### What to do
Nothing but the lines from the one containing "Trace the outline of the capped" through the end of the data should be output, each reproduced exactly.

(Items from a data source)
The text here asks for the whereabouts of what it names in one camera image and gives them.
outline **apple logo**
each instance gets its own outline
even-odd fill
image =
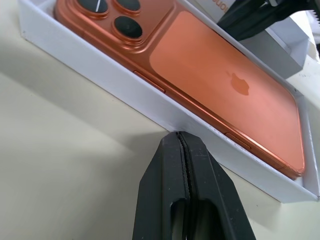
[[[244,96],[249,96],[249,85],[248,83],[244,80],[239,78],[236,74],[232,73],[230,75],[229,72],[227,74],[231,77],[231,85],[234,90],[236,90],[239,94],[244,95]]]

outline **black clamp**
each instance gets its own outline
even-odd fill
[[[133,240],[255,240],[234,183],[202,140],[164,137],[143,175]]]
[[[320,0],[236,0],[218,25],[241,41],[306,10],[313,10],[316,16],[320,16]]]

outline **smartphone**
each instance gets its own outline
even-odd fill
[[[304,173],[293,96],[177,0],[57,0],[54,15],[279,172]]]

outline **table surface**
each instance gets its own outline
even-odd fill
[[[23,40],[16,1],[0,6],[0,239],[131,239],[167,132]],[[320,203],[281,204],[226,172],[258,240],[319,238]]]

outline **phone back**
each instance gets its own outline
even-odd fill
[[[283,86],[178,2],[126,2],[94,12],[57,0],[55,16],[280,172],[303,173],[299,112]]]

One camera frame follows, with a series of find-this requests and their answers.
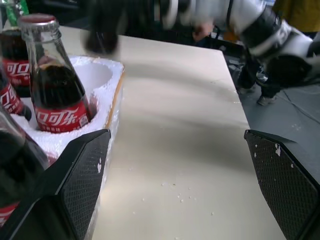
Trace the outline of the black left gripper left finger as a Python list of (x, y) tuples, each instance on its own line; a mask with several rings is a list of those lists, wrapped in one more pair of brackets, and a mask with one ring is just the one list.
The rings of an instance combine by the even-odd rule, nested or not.
[(84, 240), (110, 139), (101, 129), (70, 141), (0, 228), (0, 240)]

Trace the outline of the green bottle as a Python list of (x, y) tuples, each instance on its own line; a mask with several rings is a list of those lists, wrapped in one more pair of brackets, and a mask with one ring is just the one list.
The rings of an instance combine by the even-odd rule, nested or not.
[(2, 0), (5, 7), (6, 16), (11, 27), (18, 25), (19, 17), (29, 14), (29, 9), (26, 0)]

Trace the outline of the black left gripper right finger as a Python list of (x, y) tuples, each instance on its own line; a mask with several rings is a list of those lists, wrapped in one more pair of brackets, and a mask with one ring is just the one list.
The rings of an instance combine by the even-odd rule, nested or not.
[(320, 240), (320, 160), (295, 141), (244, 133), (258, 185), (286, 240)]

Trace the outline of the white foam crate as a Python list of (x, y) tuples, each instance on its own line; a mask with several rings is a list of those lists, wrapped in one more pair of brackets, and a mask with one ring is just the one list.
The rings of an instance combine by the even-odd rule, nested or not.
[(79, 55), (72, 56), (71, 62), (84, 85), (85, 92), (89, 94), (89, 103), (95, 113), (89, 124), (70, 132), (50, 133), (38, 130), (34, 121), (28, 122), (21, 116), (13, 115), (13, 119), (47, 154), (49, 167), (56, 162), (72, 140), (95, 131), (110, 130), (111, 138), (108, 143), (100, 192), (84, 237), (84, 240), (90, 240), (98, 218), (100, 194), (107, 180), (112, 145), (118, 130), (125, 68), (117, 61)]

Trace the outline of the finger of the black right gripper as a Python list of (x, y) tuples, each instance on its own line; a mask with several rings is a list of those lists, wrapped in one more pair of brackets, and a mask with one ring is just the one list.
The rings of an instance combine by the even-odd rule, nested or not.
[(119, 15), (91, 15), (89, 30), (83, 39), (84, 48), (95, 54), (113, 54), (118, 47), (119, 20)]

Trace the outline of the person in yellow jacket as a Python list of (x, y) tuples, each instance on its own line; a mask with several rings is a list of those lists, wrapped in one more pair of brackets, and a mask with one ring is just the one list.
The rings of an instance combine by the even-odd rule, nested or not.
[[(275, 0), (272, 10), (311, 39), (320, 32), (320, 0)], [(259, 69), (259, 63), (248, 54), (237, 81), (239, 94), (248, 94), (255, 90)]]

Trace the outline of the capped glass cola bottle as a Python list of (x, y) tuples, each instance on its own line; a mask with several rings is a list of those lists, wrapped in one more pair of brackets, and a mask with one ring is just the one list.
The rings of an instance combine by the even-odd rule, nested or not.
[(85, 89), (62, 43), (53, 15), (34, 13), (18, 19), (26, 43), (30, 96), (38, 127), (51, 133), (78, 130), (93, 118)]

### Exercise solution
Trace the outline of the capped glass cola bottle as a Python list of (x, y) tuples, each instance on its own line; a mask with several rings is a list of those lists, wrapped in one more pair of brackets, and a mask with one ring is just the one list.
The rings of an instance combine by the even-odd rule, nested or not.
[(85, 89), (62, 43), (53, 15), (34, 13), (18, 19), (26, 43), (30, 96), (38, 127), (51, 133), (78, 130), (93, 118)]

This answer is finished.